YOUR GOAL →
What you produce should be every line from the data that includes "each".

----

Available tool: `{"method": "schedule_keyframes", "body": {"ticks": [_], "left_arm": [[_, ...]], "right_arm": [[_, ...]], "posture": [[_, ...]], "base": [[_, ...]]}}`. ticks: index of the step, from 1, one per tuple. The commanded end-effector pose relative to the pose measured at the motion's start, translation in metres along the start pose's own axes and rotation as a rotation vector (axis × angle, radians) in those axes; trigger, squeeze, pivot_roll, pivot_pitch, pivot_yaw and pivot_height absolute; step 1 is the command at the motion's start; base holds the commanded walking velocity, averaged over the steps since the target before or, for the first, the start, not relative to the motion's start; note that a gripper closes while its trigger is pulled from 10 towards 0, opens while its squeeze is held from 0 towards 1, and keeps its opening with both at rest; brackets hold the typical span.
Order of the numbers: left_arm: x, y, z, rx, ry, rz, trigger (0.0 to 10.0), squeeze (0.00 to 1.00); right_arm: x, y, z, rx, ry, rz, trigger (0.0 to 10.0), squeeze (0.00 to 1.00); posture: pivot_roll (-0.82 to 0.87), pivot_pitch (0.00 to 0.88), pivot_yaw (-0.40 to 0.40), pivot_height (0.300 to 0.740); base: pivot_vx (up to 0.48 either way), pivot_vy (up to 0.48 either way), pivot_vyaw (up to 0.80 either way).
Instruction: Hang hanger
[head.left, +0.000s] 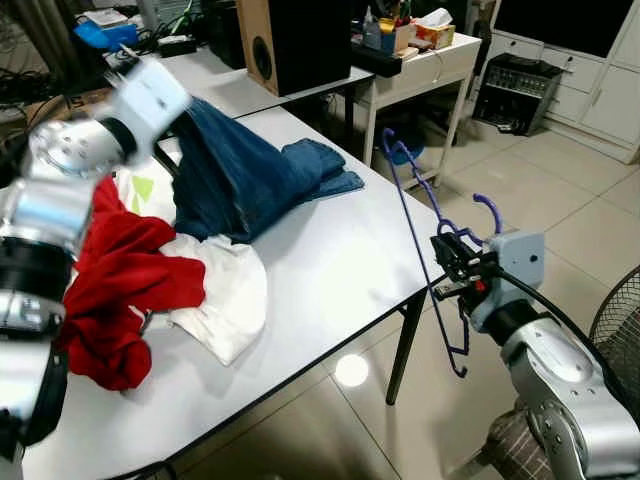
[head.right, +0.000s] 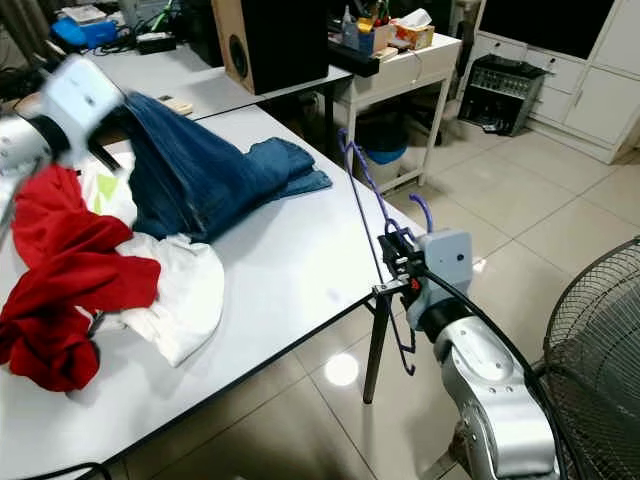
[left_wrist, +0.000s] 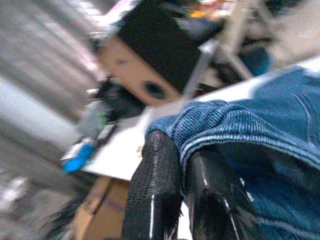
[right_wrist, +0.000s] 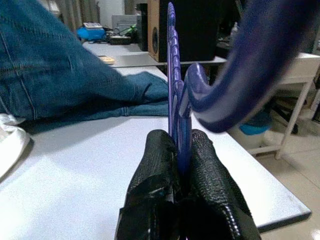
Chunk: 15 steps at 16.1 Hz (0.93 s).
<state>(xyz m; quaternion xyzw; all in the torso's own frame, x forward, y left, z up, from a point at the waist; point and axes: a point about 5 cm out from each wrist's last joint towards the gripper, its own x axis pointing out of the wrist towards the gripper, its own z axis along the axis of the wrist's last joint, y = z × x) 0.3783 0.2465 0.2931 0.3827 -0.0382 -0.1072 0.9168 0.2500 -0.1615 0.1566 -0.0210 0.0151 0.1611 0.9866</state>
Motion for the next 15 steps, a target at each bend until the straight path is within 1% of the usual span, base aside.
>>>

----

COMPLETED TASK →
<state>(xyz m; quaternion xyzw; all in the torso's own frame, x forward, y left, z up, from a point at the waist; point and axes: a point about 5 cm out from each wrist's last joint towards the gripper, its own x axis pointing out of the wrist towards the gripper, its own z axis along the axis of the wrist's last joint, y = z × x) 0.3783 0.2465 0.2931 0.3827 -0.0382 -0.1072 0.9168 0.2500 -0.1615 0.1566 -0.0210 0.0151 0.1611 0.9866</state>
Motion for the next 15 steps, a target at each bend until the straight path is within 1% of the usual span, base aside.

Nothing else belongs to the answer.